» What this task involves
Restate word for word the lines that begin the listing and end with the line holding "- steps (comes".
'''
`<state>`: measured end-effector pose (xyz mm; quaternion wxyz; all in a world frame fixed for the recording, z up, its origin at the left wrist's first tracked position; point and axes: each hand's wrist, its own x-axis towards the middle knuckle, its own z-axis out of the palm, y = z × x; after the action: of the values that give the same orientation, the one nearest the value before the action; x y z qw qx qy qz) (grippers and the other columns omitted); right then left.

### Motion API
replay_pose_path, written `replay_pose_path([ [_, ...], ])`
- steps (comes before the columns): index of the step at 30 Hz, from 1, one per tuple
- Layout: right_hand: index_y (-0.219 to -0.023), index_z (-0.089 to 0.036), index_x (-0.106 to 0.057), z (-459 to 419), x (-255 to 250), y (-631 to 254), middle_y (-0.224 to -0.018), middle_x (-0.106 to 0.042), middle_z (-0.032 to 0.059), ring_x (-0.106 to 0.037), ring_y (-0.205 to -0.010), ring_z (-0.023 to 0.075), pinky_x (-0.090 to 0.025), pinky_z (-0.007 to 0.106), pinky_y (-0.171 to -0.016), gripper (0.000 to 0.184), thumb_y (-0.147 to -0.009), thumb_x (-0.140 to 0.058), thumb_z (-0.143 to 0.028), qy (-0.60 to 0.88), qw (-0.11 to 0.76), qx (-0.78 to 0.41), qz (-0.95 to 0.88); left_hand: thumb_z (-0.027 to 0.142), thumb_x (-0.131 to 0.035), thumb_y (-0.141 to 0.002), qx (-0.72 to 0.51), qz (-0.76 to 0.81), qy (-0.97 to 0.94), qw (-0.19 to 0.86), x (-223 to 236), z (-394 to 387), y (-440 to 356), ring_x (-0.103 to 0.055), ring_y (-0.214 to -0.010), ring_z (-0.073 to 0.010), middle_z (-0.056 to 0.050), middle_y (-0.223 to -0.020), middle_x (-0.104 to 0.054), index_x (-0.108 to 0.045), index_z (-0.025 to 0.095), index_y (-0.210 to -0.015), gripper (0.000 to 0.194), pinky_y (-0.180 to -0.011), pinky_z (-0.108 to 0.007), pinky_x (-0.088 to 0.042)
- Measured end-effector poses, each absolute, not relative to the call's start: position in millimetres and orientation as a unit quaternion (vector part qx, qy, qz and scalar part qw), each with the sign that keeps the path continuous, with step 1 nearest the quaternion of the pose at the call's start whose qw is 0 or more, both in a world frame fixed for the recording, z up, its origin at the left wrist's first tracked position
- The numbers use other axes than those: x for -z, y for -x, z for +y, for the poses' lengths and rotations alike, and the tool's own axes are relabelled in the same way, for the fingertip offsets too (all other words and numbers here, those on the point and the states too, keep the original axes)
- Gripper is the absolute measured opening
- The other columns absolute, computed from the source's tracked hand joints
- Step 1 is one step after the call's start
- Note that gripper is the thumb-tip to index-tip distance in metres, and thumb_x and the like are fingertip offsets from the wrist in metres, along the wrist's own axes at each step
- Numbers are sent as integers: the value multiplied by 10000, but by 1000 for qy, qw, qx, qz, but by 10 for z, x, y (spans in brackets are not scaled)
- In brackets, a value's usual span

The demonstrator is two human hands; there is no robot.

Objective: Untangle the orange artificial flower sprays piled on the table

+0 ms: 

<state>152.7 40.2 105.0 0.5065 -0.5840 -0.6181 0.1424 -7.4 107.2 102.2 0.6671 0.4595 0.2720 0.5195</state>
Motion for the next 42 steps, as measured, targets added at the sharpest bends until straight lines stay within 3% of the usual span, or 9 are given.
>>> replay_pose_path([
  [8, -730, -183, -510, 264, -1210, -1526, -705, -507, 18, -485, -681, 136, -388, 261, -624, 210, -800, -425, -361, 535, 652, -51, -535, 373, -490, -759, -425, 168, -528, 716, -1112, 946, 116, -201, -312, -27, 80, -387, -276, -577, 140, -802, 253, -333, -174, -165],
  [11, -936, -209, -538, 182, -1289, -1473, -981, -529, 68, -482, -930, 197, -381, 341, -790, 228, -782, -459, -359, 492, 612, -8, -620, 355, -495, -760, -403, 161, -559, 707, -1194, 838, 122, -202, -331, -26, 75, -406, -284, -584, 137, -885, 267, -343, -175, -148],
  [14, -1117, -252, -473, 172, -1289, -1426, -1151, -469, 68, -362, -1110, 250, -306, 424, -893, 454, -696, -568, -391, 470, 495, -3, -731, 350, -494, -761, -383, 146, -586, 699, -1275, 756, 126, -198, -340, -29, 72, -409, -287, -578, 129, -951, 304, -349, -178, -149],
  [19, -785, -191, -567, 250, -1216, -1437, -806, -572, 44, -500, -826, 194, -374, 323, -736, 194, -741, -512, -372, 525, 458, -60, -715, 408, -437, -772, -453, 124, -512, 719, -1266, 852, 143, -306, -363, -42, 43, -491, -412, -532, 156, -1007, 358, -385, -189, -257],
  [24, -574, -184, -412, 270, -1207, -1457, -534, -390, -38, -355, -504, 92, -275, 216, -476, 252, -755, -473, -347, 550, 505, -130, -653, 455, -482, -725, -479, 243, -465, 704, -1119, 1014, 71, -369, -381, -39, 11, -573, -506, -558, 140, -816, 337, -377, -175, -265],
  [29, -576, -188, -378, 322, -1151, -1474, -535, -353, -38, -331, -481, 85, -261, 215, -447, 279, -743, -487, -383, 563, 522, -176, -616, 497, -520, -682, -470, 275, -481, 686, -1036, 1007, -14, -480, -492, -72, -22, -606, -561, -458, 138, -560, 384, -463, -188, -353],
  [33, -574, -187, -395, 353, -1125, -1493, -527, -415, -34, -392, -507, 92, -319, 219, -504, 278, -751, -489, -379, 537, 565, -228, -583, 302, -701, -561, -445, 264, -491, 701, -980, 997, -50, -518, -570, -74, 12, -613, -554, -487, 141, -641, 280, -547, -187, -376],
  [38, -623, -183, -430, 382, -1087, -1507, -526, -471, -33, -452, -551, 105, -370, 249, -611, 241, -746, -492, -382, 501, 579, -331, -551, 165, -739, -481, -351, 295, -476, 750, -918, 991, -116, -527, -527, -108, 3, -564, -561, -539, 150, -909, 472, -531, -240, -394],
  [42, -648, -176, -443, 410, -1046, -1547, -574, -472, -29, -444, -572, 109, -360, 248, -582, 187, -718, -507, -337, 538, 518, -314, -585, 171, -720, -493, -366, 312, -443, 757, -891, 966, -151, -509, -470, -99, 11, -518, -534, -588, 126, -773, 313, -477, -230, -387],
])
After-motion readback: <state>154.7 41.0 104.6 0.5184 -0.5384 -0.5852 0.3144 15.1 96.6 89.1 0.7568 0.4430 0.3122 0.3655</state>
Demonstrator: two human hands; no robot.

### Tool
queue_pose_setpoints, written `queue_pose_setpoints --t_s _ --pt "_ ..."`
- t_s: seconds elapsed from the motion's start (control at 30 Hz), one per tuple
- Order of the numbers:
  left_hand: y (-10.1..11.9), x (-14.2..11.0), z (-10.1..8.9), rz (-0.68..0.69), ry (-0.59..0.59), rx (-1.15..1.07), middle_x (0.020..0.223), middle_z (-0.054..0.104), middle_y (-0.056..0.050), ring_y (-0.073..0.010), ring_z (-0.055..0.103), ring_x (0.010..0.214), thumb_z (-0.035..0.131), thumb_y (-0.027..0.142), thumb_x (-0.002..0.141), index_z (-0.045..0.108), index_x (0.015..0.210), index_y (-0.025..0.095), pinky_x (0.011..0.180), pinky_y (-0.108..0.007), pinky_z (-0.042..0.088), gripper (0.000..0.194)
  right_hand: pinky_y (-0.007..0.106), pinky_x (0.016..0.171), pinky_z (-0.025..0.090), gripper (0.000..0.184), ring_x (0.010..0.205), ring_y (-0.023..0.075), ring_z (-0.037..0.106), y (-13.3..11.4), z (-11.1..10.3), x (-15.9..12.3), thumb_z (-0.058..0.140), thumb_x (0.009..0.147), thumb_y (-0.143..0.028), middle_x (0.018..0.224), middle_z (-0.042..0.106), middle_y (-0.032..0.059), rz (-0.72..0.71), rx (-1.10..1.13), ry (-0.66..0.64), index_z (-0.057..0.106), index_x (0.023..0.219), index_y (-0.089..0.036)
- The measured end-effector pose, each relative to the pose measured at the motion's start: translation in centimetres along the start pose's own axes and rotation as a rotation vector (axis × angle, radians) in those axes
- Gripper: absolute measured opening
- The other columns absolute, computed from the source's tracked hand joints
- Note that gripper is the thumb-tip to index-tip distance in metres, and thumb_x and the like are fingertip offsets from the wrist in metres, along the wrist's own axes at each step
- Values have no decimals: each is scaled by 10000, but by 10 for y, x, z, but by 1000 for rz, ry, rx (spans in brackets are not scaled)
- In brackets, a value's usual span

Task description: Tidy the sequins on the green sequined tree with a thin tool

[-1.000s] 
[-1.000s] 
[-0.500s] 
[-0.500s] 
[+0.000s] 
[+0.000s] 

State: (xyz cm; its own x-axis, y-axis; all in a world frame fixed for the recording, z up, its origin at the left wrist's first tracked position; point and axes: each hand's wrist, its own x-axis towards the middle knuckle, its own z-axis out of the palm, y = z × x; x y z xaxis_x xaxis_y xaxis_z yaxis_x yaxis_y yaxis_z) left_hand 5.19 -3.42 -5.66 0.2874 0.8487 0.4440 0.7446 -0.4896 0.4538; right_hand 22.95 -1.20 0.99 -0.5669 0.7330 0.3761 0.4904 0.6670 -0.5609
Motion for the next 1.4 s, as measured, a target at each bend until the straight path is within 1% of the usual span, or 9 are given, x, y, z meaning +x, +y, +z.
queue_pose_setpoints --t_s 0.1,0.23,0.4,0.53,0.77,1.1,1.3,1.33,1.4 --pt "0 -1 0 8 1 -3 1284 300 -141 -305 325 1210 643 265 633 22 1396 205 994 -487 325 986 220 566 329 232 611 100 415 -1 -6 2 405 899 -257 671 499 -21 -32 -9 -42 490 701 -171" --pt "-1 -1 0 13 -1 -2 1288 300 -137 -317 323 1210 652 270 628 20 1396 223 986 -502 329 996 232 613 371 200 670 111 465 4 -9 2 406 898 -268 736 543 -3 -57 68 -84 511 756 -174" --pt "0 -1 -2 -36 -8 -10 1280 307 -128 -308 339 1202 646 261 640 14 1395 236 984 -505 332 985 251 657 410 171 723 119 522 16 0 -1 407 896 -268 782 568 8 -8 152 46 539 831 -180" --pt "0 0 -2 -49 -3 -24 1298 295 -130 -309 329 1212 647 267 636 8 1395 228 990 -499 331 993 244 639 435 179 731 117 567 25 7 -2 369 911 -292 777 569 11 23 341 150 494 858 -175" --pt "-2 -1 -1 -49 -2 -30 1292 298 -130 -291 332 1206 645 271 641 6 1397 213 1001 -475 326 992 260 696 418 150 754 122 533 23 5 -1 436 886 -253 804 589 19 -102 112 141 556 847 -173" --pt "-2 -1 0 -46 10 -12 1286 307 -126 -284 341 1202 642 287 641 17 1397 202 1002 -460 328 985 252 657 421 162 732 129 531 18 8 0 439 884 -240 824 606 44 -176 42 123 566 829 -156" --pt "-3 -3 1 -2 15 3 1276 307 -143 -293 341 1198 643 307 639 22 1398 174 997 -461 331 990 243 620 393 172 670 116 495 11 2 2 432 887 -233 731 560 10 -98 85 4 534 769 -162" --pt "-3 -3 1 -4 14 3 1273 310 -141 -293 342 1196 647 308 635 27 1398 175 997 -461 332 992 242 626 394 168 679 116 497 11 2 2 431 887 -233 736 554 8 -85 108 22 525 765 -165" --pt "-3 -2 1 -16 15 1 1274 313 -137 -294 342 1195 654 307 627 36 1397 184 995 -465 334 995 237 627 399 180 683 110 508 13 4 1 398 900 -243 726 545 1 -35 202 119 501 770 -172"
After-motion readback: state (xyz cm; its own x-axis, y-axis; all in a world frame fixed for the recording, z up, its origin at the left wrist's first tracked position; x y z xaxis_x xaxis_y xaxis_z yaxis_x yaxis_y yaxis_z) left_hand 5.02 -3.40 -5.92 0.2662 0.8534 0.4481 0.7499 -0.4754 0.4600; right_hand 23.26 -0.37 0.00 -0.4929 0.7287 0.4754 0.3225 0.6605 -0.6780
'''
» Exercise result
`<state>`: measured end-effector pose (xyz mm; quaternion wxyz; all in a world frame fixed for the recording, z up, its origin at the left wrist's first tracked position; point and axes: each hand's wrist, its own x-axis towards the middle knuckle, its own z-axis out of the palm, y = z × x; after the action: of the values that give the same orientation, the one nearest the value before the action; x y z qw qx qy qz) (grippers and the other columns omitted); right then left.

### Motion API
replay_pose_path, written `replay_pose_path([ [_, ...], ])`
- steps (comes before the columns): index of the step at 30 Hz, from 1, one per tuple

Nothing else is needed to complete the answer.